STATS for WEEK 19: Run – 27 miles, Yoga – 3:20:00



  1. sahbinahvioletflynn

    It’s great that you are using yoga as a restorative…great for your body, but don’t forget that the breath and mind work are good for your attitude (which sounds upbeat and ready);o) Keep on digging it out; you’re inspiring!

    • Mind Margins/Run Nature

      Yoga is my favorite part of my day, and I was doing it years before I ever started running. I encourage everyone I know, athlete or not, to add it to your life. I agree with you, the breath and mind work are probably more important than the stretching. Yoga is amazing.

  2. Julie

    I really think you will be just fine this weekend for your race. It’s going to be cool (almost cold!) down in the canyon starting out and for me anyway, that gives me so much pep in my legs. Going into a race a little undertrained is WAY better than overtrained and tired. You will do great! Hope to see you out there. 🙂

    • Mind Margins/Run Nature

      I hope those cool temps hold for the race. It can never be cold enough for me when I run. I’m so excited to run in the canyon again! Please do look for me, especially afterwards. I’ll probably be sprawled out in the dirt somewhere close to the food!

  3. Christina Hughes Babb

    just remember to run the first three or four hours very slow. after that, you won’t have to try to run slow. and have fun! it’s about what you’ve done over the last several months, not the last couple of weeks that will get you through!

  4. AndrewGills

    I reckon you’re going to.surprise yourself on the day when you smash out the 50km 🙂

  5. iRuniBreathe

    I’m so inspired to hear you are still going — and going strong. Your mind is stronger than your legs and you have trained really, really well. Trust the process and trust your breath. I agree that under-training is better than over-training: you may surprise yourself out there, I’m sure it’s happened before.
    Take time to look around as well. I’ll be thinking of you!

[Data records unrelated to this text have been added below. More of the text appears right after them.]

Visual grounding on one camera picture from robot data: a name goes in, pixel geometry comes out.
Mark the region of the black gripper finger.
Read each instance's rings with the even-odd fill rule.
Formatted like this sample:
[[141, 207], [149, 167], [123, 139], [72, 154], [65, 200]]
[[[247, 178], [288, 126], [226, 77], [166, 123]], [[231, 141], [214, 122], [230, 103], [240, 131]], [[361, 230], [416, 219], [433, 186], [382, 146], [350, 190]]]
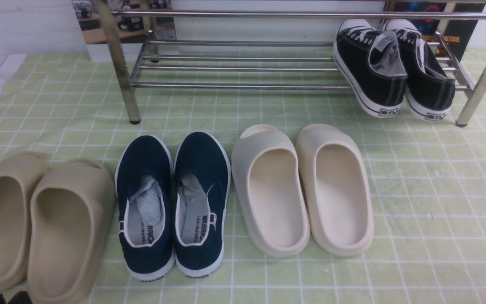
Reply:
[[33, 302], [29, 293], [25, 290], [21, 290], [8, 300], [8, 304], [33, 304]]

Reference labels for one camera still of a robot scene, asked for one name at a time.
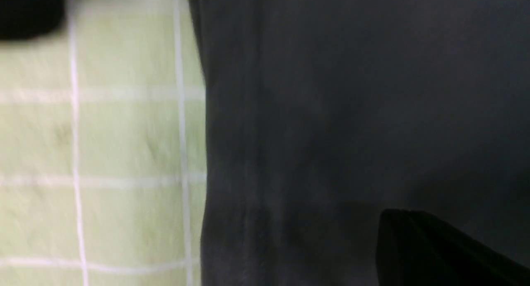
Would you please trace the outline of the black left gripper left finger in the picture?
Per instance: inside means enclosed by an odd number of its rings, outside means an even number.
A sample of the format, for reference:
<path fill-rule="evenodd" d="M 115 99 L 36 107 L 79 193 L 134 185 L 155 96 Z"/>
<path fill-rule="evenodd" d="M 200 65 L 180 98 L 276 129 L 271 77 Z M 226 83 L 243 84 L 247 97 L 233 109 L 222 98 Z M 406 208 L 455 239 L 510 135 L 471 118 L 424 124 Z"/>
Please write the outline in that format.
<path fill-rule="evenodd" d="M 0 0 L 1 41 L 24 41 L 63 26 L 66 0 Z"/>

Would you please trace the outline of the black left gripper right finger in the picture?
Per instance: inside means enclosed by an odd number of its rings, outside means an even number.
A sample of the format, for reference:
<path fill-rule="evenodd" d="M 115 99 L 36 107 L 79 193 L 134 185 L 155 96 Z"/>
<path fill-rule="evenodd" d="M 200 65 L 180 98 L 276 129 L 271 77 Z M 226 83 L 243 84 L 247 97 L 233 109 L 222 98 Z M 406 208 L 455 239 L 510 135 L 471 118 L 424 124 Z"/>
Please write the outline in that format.
<path fill-rule="evenodd" d="M 529 268 L 424 211 L 379 216 L 380 286 L 528 286 Z"/>

    • Mind Margins/Run Nature

      And I’m inspired by your recent marathon performance. There’s nothing I can do this week that will make any difference, other than get my mind in the right place and start thinking through the race. The hard part is done. I’ll be ready for some fun!!!

  6. gtarallo

    I will be rooting for you! I just know that your determination and months of training will take you through this run. You will do a great job!!